Robin hesitated. She ought not to drink while conducting an interview, but at the same time, she suddenly craved alcohol. Before she could decide, Raphael said with a slight edge in his voice: “Been undercover again today, have we?”
“Why d’you ask?”
“Your wedding ring’s gone again.”
“Were your eyes this sharp in the office?” asked Robin, and he grinned, reminding her why she had liked him, even against her will.
“I noticed your glasses were fake, remember?” he said. “I thought at the time you were trying to be taken seriously, because you were too pretty for politics. So these,” he indicated his deep brown eyes, “may be sharp, but this,” he tapped his head, “not so much.”
“I’ll have a glass of red,” said Robin, smiling, “and I’ll pay, obviously.”
“If this is all on Mr.
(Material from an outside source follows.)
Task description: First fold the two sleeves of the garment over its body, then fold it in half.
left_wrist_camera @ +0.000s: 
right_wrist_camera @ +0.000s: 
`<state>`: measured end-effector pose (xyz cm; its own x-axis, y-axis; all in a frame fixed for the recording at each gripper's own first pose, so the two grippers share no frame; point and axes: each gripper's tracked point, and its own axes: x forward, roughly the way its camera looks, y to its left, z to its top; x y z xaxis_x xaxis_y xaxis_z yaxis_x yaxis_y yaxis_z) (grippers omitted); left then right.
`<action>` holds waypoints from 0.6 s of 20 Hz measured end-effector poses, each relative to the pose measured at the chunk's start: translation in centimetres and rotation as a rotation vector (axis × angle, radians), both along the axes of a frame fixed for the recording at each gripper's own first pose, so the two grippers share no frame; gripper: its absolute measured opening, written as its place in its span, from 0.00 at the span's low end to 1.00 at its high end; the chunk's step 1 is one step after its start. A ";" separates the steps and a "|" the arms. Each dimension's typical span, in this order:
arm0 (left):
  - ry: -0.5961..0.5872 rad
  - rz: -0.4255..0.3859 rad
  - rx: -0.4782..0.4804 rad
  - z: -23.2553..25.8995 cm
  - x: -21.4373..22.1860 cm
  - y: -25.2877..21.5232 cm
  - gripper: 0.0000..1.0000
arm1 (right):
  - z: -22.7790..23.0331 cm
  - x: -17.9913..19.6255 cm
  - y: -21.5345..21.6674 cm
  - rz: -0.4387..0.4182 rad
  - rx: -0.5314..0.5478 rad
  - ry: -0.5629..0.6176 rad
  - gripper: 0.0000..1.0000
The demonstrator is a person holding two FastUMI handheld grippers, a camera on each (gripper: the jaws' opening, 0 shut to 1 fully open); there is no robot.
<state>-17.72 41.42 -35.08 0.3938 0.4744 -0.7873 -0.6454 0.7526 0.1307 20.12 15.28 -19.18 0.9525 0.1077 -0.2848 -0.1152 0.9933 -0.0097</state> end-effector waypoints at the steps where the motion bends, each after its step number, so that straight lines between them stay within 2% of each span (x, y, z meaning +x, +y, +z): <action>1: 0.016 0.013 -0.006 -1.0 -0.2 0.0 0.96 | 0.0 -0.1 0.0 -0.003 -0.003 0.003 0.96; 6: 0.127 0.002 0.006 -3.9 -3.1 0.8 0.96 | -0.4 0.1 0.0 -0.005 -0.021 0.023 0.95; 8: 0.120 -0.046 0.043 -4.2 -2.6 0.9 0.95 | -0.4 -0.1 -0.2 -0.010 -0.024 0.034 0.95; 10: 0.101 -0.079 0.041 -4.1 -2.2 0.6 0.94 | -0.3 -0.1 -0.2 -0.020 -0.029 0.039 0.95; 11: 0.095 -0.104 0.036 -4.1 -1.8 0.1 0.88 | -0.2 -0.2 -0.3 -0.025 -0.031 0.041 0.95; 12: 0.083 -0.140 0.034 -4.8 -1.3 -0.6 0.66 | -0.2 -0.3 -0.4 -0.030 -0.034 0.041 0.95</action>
Strike, let’s have dinner,” said Raphael at once. “I’m starving and skint.”
“Really?”
After a day of trawling through the available rooms for rent on her agency salary, she was not in the mood to hear the Chiswell definition of poverty again.
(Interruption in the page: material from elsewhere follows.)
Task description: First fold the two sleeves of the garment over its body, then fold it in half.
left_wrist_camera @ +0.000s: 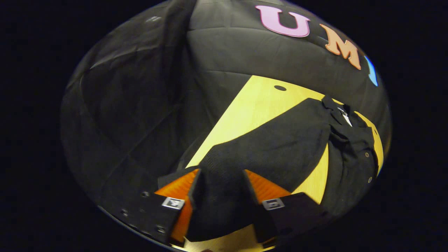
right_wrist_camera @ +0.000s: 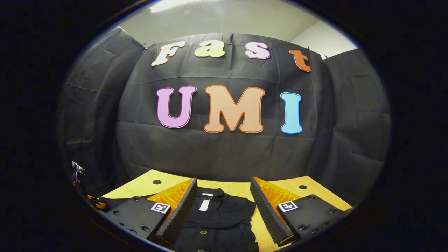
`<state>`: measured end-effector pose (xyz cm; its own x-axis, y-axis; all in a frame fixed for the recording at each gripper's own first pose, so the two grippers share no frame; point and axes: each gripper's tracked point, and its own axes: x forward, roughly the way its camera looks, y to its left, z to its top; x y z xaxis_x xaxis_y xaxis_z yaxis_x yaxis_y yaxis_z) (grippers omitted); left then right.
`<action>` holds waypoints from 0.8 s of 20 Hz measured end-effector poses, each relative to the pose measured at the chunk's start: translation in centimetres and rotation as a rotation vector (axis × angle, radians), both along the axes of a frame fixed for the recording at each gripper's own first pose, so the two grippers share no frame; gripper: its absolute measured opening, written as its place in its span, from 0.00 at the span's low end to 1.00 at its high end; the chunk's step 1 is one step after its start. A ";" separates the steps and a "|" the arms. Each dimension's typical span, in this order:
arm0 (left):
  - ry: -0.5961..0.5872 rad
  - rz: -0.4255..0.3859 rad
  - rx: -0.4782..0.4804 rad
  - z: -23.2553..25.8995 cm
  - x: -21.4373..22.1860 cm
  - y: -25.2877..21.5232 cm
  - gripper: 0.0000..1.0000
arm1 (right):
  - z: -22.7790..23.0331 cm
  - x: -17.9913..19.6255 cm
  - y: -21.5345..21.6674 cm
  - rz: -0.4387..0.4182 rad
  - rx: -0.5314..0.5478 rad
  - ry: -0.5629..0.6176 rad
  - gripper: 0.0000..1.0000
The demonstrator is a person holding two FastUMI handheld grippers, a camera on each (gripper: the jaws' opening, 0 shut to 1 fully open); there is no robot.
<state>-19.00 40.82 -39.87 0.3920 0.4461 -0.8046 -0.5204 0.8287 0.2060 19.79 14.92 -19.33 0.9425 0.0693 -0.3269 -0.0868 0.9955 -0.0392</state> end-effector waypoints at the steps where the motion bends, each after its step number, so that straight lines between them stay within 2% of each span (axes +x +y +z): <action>1: -0.004 -0.028 0.006 -0.1 0.6 -0.5 0.45 | 0.1 -0.1 -0.1 -0.001 -0.006 -0.001 0.95; 2: -0.009 -0.061 0.017 -0.3 0.7 -0.8 0.23 | 0.1 -0.1 -0.2 -0.002 -0.017 0.000 0.95; 4: 0.035 -0.119 0.058 -0.2 0.8 -0.8 0.00 | -0.1 -0.2 -0.2 -0.002 -0.035 0.010 0.96; 6: 0.083 -0.157 0.039 0.2 0.7 -1.6 0.00 | -0.4 -0.1 -0.3 0.001 -0.028 0.027 0.98; 7: 0.067 -0.163 0.012 0.7 1.3 -2.1 0.00 | -0.3 -0.2 -0.4 -0.001 -0.027 0.027 0.99; 9: -0.006 -0.191 -0.019 3.5 3.9 -3.5 0.00 | 0.1 -0.3 -0.6 -0.010 -0.036 0.007 0.97; 12: -0.077 -0.248 0.013 6.5 7.5 -4.6 0.00 | 0.2 -0.2 -0.5 0.005 -0.023 0.010 0.97; 16: -0.192 -0.351 0.014 10.1 14.2 -8.6 0.00 | -0.5 -0.5 -2.4 -0.001 0.002 0.015 0.97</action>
“Yeah, really, little though you might believe it,” said Raphael, with a slightly acid smile, and Robin suspected he knew what she had been thinking. “Seriously, are we eating, or what?”
“Fine,” said Robin, who had barely touched food all day, “let’s eat.”
Raphael took his bottle of beer off the bar and led her through to the restaurant where they took a table for two beside the wall. It was so early that they were the only diners.